## THE TASK
State how many lines in these records contain the word "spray", and nothing else.

BEGIN

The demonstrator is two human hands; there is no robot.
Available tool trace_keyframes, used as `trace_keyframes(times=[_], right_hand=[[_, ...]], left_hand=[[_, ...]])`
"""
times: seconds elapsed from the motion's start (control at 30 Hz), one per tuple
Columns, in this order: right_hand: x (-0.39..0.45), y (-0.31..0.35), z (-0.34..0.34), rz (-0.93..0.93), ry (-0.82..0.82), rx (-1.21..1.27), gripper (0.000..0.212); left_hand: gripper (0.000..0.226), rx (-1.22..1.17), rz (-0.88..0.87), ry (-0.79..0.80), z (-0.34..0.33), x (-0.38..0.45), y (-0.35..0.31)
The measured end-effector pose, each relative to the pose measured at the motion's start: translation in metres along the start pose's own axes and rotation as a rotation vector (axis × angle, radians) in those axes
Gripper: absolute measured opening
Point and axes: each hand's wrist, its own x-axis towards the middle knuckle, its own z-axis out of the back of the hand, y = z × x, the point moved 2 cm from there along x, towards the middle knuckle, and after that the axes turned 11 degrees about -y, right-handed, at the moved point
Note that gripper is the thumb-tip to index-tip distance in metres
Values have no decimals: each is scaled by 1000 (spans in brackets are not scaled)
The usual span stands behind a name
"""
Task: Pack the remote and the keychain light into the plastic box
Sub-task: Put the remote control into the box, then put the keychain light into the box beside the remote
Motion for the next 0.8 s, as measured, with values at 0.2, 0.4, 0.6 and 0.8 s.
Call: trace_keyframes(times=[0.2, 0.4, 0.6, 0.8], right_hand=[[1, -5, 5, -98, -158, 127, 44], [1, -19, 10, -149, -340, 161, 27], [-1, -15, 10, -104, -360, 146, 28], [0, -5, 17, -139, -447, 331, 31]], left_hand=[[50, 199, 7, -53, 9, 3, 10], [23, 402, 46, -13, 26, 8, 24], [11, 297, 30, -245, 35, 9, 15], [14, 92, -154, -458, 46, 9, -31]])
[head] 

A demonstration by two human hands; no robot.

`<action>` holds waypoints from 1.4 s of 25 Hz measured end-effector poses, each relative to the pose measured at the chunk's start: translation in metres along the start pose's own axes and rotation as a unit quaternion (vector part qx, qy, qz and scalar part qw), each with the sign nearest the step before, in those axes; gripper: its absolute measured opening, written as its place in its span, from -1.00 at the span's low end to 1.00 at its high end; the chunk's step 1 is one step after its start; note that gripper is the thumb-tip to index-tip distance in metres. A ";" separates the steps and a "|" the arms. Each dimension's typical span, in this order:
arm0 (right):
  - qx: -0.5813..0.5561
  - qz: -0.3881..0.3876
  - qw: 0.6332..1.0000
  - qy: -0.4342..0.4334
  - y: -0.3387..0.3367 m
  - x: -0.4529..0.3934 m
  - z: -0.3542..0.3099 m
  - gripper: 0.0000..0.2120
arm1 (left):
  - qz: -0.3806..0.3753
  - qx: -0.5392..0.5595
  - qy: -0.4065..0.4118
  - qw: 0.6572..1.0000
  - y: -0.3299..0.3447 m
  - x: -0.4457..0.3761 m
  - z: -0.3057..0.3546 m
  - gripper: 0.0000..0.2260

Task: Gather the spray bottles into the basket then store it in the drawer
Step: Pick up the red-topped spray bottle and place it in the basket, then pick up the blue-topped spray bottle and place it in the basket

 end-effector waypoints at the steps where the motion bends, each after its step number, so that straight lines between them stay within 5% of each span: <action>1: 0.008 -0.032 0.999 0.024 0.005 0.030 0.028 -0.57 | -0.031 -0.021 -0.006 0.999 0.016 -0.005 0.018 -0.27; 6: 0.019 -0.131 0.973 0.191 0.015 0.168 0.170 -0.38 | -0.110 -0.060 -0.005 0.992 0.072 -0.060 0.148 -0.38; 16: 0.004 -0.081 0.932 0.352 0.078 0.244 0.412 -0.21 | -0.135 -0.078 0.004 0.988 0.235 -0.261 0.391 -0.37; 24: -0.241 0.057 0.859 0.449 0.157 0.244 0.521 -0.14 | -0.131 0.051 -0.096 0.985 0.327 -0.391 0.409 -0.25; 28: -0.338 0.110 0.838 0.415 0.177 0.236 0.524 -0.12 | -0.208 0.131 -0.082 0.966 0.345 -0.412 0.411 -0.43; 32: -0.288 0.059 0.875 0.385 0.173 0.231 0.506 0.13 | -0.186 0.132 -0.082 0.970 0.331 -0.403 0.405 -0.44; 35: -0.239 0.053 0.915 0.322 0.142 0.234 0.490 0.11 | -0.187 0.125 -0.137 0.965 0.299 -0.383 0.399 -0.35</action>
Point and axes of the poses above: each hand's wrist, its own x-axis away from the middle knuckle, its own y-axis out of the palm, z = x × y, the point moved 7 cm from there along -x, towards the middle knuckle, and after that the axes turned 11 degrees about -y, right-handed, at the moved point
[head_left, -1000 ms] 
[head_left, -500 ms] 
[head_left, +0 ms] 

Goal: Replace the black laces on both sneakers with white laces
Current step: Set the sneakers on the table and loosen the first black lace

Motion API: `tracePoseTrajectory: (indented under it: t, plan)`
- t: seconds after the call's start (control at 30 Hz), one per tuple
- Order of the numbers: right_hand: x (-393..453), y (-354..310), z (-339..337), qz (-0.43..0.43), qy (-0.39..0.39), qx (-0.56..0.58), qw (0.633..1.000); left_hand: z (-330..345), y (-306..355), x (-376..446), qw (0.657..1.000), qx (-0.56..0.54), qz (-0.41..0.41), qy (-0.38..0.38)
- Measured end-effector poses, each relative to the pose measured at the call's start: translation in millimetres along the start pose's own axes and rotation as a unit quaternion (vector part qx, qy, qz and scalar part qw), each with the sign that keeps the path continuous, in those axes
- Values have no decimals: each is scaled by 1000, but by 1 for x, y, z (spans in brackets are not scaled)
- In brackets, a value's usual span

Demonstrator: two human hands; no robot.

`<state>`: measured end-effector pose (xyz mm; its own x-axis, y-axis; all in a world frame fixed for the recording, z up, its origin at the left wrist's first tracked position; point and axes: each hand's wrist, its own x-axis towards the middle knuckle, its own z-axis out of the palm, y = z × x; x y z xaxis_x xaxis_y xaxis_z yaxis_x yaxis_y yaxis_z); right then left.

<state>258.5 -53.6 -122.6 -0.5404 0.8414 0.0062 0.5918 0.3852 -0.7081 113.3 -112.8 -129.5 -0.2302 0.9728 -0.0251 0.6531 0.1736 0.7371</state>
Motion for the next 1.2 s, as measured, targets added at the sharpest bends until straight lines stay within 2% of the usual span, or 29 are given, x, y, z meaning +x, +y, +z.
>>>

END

## ANSWER TO THIS PROBLEM
2